In 1925, he was appointed Minister of Foreign Affairs, Worship and Colonization. In this capacity, he travelled to Montevideo to meet former president Alessandri on his return from exile. As foreign minister, he also initiated negotiations aimed at resolving the Tacna–Arica dispute and signed the decree promulgating the new Constitution of Chile, which brought the parliamentary era to an end. That year he also served as acting Minister of the Interior. During the presidency of Emiliano Figueroa Larraín (1925–1927), he served as Minister of Foreign Affairs, and during the vice presidency of Abraham Oyanedel he again held the same portfolio, from October to December 1932.

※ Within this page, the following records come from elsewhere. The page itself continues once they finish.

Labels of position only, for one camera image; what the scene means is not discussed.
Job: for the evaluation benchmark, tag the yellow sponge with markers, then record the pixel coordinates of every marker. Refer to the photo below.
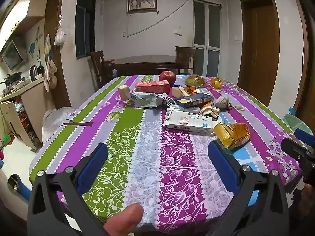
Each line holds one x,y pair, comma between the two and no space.
123,92

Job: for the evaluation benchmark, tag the black electric kettle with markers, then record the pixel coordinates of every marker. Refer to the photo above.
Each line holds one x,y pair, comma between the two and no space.
34,72

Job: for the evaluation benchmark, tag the plastic-wrapped cake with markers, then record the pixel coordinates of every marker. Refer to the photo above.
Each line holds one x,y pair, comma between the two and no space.
195,80

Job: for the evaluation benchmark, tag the red apple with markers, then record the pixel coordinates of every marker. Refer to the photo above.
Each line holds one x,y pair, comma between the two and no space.
167,77

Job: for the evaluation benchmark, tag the blue cardboard box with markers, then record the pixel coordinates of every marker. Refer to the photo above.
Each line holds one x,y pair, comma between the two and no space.
194,100

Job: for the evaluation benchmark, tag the dark window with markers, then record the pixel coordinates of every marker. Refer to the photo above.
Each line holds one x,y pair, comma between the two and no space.
85,24

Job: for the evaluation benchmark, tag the brown panelled wooden door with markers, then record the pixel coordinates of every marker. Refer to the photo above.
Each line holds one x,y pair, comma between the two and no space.
301,54

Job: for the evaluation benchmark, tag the white wall switch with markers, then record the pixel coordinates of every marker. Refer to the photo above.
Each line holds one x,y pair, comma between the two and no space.
176,32

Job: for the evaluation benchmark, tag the blue tape strip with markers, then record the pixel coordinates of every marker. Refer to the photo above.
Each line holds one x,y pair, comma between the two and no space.
291,109

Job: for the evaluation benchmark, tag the dark wooden chair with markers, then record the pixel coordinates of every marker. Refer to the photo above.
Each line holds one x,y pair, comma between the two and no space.
184,54
98,66

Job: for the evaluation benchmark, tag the red carton box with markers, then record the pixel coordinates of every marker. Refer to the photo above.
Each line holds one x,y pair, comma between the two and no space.
152,87

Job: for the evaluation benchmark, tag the dark wooden dining table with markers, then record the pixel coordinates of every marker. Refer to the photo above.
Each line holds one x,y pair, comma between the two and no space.
147,62

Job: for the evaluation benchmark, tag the person's left hand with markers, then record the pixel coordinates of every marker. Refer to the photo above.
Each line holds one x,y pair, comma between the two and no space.
125,218

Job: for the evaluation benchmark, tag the hanging oven mitts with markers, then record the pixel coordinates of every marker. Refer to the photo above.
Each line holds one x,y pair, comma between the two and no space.
50,73

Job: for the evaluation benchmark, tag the white medicine box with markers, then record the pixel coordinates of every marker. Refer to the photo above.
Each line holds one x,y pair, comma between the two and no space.
189,123

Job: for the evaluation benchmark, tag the steel range hood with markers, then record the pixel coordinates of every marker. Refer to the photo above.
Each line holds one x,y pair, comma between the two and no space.
14,54

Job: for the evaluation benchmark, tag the gold box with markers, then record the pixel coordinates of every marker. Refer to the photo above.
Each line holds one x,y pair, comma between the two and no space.
232,132

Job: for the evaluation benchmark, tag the kitchen counter cabinet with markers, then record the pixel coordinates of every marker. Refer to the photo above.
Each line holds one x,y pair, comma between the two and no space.
27,110

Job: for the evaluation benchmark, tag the framed wall picture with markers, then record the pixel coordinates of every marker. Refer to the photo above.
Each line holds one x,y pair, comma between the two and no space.
142,2

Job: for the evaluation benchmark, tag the yellowish hanging bag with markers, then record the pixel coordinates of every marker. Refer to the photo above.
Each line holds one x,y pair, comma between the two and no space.
47,45

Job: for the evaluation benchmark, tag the kitchen wall cabinet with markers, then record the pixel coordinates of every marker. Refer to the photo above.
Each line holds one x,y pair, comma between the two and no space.
27,12

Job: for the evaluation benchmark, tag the grey tissue ball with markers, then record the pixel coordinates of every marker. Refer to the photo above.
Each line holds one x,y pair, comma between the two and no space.
222,102

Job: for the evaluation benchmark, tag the white plastic sack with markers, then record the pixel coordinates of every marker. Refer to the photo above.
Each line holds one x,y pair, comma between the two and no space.
55,123

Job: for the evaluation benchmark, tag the frosted glass double door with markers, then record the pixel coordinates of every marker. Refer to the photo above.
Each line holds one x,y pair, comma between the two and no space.
206,39

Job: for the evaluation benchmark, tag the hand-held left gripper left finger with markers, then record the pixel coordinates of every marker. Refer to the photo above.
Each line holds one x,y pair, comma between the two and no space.
94,162

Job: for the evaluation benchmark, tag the green lined trash bin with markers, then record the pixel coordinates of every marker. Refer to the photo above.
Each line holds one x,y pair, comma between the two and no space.
294,125

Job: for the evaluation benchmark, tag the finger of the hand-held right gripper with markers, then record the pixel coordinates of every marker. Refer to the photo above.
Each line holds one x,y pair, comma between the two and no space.
295,148
304,134

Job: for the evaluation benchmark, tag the white crumpled tissue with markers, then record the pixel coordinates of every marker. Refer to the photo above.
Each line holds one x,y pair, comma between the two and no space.
173,107

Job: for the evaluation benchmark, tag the yellow crumpled wrapper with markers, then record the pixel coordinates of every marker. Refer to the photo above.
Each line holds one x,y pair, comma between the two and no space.
216,82

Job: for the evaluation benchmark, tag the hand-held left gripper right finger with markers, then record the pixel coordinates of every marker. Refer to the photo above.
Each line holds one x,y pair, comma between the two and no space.
221,162

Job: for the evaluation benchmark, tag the orange and white snack bag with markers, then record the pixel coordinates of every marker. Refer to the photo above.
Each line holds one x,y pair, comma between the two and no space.
209,110
192,90

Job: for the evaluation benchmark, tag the white hanging plastic bag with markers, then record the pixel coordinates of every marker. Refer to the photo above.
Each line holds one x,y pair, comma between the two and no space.
59,35

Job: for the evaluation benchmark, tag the black wok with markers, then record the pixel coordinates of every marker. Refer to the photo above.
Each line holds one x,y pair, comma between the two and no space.
12,77

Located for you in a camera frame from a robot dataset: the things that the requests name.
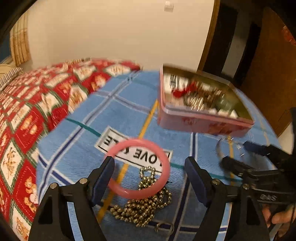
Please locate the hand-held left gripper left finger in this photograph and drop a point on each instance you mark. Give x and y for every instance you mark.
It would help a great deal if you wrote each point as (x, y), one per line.
(104, 180)

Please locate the striped pillow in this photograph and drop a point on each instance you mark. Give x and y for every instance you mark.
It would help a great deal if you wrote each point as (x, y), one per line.
(9, 75)

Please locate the narrow beige curtain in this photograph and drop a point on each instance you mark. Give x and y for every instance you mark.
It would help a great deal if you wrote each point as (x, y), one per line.
(20, 46)

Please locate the silver bangle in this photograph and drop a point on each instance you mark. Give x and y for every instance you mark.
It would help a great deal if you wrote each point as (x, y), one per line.
(217, 148)

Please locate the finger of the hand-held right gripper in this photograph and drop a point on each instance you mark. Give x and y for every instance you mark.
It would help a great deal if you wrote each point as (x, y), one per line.
(254, 147)
(235, 166)

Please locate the pink tin box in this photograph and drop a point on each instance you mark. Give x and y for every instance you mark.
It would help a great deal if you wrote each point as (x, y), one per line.
(196, 120)

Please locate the blue plaid cloth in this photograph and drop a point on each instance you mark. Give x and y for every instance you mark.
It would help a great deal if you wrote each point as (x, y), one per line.
(81, 143)

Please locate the white printed card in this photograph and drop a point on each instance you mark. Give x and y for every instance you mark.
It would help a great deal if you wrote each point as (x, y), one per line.
(173, 81)

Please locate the red pendant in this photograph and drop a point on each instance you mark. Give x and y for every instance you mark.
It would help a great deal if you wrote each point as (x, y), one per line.
(181, 92)

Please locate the white light switch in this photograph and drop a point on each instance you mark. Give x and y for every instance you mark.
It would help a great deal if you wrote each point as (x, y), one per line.
(169, 5)

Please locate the person's right hand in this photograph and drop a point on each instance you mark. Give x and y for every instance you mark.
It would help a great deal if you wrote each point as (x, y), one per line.
(285, 216)

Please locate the brown door frame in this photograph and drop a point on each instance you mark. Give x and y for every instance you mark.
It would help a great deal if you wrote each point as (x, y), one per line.
(209, 34)

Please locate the pink bangle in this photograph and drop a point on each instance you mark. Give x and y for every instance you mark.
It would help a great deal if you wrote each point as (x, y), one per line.
(136, 141)

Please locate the window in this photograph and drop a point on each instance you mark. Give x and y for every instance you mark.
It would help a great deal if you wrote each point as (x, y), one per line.
(4, 49)

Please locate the red patterned bedspread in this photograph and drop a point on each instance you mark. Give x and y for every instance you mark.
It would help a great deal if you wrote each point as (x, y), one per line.
(34, 104)

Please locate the green jade bangle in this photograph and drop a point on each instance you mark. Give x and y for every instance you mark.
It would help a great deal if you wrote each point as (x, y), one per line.
(223, 103)

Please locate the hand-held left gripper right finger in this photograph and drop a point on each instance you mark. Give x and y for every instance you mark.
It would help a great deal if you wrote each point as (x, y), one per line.
(198, 183)

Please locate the red door decoration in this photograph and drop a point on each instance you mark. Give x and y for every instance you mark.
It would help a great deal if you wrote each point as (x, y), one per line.
(289, 34)

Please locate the brown wooden door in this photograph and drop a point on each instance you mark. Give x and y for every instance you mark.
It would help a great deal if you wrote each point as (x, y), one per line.
(266, 69)

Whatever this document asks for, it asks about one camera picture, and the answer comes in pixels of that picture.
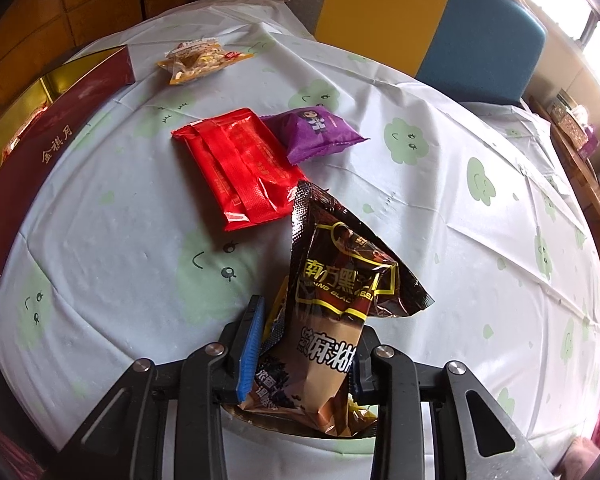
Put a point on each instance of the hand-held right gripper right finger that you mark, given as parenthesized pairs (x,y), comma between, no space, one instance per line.
(395,385)

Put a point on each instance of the grey yellow blue chair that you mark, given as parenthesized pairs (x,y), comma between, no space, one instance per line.
(380,5)

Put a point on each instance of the wooden wardrobe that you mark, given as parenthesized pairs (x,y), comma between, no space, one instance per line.
(105,5)

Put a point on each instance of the purple cartoon snack packet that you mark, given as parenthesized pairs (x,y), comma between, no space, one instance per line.
(315,130)

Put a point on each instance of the clear peanut snack pack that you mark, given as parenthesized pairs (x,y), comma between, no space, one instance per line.
(200,62)

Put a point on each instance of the red tin box gold interior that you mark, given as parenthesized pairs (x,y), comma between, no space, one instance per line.
(55,150)

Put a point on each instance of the white tablecloth green cloud print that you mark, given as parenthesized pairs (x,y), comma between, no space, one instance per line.
(130,240)

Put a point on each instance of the dark brown sesame packet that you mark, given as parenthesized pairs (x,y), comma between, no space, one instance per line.
(330,280)

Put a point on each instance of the red snack packet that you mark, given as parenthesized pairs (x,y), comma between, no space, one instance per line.
(235,160)

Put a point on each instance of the patterned tissue box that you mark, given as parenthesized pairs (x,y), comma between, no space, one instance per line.
(575,127)

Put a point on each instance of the wooden side table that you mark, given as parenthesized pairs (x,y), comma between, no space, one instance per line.
(580,175)

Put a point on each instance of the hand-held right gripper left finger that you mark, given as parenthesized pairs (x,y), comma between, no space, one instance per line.
(247,355)

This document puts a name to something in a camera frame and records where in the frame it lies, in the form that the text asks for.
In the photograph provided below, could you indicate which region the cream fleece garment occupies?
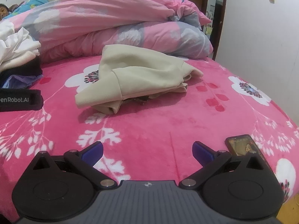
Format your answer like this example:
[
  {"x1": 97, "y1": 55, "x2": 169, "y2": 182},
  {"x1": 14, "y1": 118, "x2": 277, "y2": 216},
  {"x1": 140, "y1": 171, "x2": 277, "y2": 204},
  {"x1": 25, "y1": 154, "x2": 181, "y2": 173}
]
[{"x1": 0, "y1": 41, "x2": 42, "y2": 71}]

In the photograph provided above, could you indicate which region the black smartphone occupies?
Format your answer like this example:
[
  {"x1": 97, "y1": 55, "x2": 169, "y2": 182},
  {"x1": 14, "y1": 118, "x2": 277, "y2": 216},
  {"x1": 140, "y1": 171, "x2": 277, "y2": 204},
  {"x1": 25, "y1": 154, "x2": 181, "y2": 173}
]
[{"x1": 225, "y1": 134, "x2": 268, "y2": 167}]

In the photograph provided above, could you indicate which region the beige zip jacket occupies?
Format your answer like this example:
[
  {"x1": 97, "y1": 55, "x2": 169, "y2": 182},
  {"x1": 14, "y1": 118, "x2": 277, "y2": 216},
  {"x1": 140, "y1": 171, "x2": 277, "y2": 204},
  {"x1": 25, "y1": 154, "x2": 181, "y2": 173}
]
[{"x1": 75, "y1": 44, "x2": 204, "y2": 115}]

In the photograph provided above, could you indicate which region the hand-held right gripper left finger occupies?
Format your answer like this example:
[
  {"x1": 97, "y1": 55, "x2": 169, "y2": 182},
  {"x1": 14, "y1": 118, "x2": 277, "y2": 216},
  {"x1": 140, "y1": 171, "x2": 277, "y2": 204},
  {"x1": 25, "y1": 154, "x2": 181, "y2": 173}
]
[{"x1": 31, "y1": 142, "x2": 118, "y2": 189}]

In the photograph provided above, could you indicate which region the light blue garment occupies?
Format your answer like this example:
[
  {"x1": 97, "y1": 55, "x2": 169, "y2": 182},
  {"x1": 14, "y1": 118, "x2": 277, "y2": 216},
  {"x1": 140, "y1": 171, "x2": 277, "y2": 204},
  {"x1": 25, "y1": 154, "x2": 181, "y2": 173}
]
[{"x1": 5, "y1": 75, "x2": 44, "y2": 89}]

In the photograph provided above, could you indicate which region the pink flower-print bed blanket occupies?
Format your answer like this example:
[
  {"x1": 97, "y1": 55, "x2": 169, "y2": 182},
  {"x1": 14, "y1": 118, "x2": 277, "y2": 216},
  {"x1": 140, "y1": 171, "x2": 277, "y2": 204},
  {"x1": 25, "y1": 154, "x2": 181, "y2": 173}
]
[{"x1": 0, "y1": 55, "x2": 299, "y2": 215}]

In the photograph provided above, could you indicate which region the black garment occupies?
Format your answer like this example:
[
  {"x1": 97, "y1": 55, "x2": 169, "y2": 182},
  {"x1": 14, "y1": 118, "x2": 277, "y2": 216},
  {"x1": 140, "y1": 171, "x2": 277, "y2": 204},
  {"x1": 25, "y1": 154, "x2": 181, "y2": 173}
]
[{"x1": 0, "y1": 57, "x2": 44, "y2": 88}]

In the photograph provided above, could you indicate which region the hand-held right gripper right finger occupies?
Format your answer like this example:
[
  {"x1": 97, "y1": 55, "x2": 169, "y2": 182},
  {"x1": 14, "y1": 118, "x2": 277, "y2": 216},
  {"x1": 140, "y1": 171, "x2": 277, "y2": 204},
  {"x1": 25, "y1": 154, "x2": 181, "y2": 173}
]
[{"x1": 179, "y1": 141, "x2": 269, "y2": 189}]

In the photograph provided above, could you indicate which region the pink floral quilt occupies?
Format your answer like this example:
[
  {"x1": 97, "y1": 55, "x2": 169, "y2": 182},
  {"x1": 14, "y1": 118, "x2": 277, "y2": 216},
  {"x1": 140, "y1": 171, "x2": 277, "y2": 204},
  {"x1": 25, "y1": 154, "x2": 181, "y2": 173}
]
[{"x1": 12, "y1": 0, "x2": 214, "y2": 63}]

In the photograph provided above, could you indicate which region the blue printed blanket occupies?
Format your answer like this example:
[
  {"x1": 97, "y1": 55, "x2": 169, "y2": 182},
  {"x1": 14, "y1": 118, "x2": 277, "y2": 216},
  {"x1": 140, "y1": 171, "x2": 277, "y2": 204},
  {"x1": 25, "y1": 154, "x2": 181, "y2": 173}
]
[{"x1": 8, "y1": 0, "x2": 50, "y2": 17}]

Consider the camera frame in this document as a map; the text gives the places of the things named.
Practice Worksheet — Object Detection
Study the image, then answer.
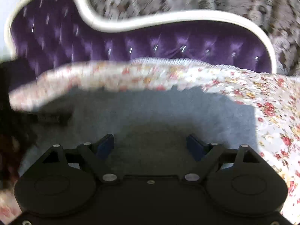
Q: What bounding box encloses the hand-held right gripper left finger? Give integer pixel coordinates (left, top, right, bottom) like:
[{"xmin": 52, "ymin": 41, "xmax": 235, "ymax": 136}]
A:
[{"xmin": 42, "ymin": 134, "xmax": 121, "ymax": 184}]

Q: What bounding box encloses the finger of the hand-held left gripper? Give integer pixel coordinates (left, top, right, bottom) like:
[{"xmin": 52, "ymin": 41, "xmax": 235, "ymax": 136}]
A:
[{"xmin": 29, "ymin": 112, "xmax": 74, "ymax": 126}]

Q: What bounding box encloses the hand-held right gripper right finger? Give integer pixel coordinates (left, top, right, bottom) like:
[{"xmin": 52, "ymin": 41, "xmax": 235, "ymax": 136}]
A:
[{"xmin": 181, "ymin": 134, "xmax": 260, "ymax": 184}]

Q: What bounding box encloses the grey argyle sweater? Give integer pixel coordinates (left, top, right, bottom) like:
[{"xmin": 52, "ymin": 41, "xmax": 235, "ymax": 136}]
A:
[{"xmin": 19, "ymin": 86, "xmax": 261, "ymax": 177}]

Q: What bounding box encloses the floral blanket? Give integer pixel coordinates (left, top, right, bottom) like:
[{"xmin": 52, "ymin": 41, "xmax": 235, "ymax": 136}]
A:
[{"xmin": 0, "ymin": 57, "xmax": 300, "ymax": 225}]

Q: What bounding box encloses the purple tufted sofa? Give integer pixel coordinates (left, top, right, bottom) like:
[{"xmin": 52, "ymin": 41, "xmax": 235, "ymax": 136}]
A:
[{"xmin": 5, "ymin": 0, "xmax": 278, "ymax": 92}]

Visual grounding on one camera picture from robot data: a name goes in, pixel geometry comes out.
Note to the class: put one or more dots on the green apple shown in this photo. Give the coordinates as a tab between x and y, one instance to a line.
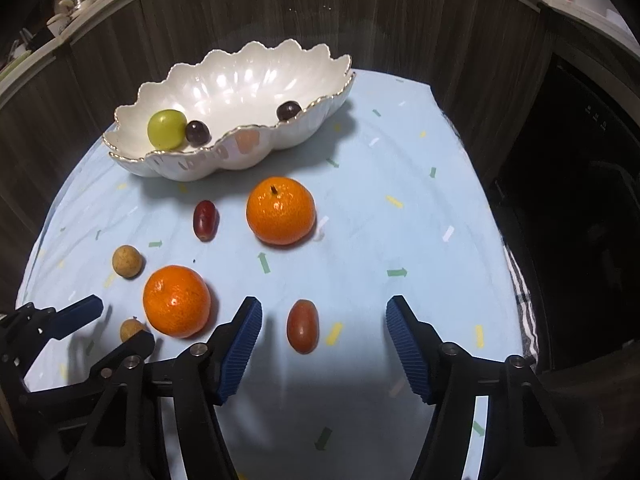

He was also a prospective presidential candidate of the right in 1938.

== Business career ==
As a businessperson, Matte was involved in several major mining and livestock companies, including the Huanchaca Mining Company, the Llallagua, Totoral and Vacas companies, and the Sociedad Explotadora de Tierra del Fuego. He was also a director and administrator of the French Naltagua Mining Company in the former Santiago Province. He operated his San Antonio de Naltagua estate in El Monte, where he began producing edible oil.

Matte travelled to Bolivia on a commission to defend Chilean interests connected with Llallagua. In 1933, he chaired the Liquidation Commission of the Compañía de Salitres de Chile (COSACH). In 1937, he chaired the Chilean commission responsible for studying a commercial treaty with Bolivia.

He was also involved with the Santiago Charitable Society and other institutions.

He joined the Fifth Company of the Santiago Fire Department on 7 May 1893.

Among his other activities, Matte served as manager of Banco Matte; a director of Banco Español de Chile in 1923; president of the Chagres Mining and Smelting Company (copper) in 1923; a director of the Huanillos and Punta Blanca Mining Company in 1923; president of Sociedad Minera Carrizalillo in 1939; and a director of the Disputada de Las Condes Mining Company in 1939. He also served as vice president of the Central Board of Public Welfare; president of the Chilean delegation to the Eighth Pan-American Conference in Lima in 1938; and a representative to the Pan-American Economic Conference on War. He was president of the Aviation Club of Chile and president of the First Pan-American Congress of Aeronautics, held in Santiago.

He was a member of the Club de la Unión, the National Agricultural Society (SNA), and the Society for Primary Instruction. He died in Santiago on 30 September 1944.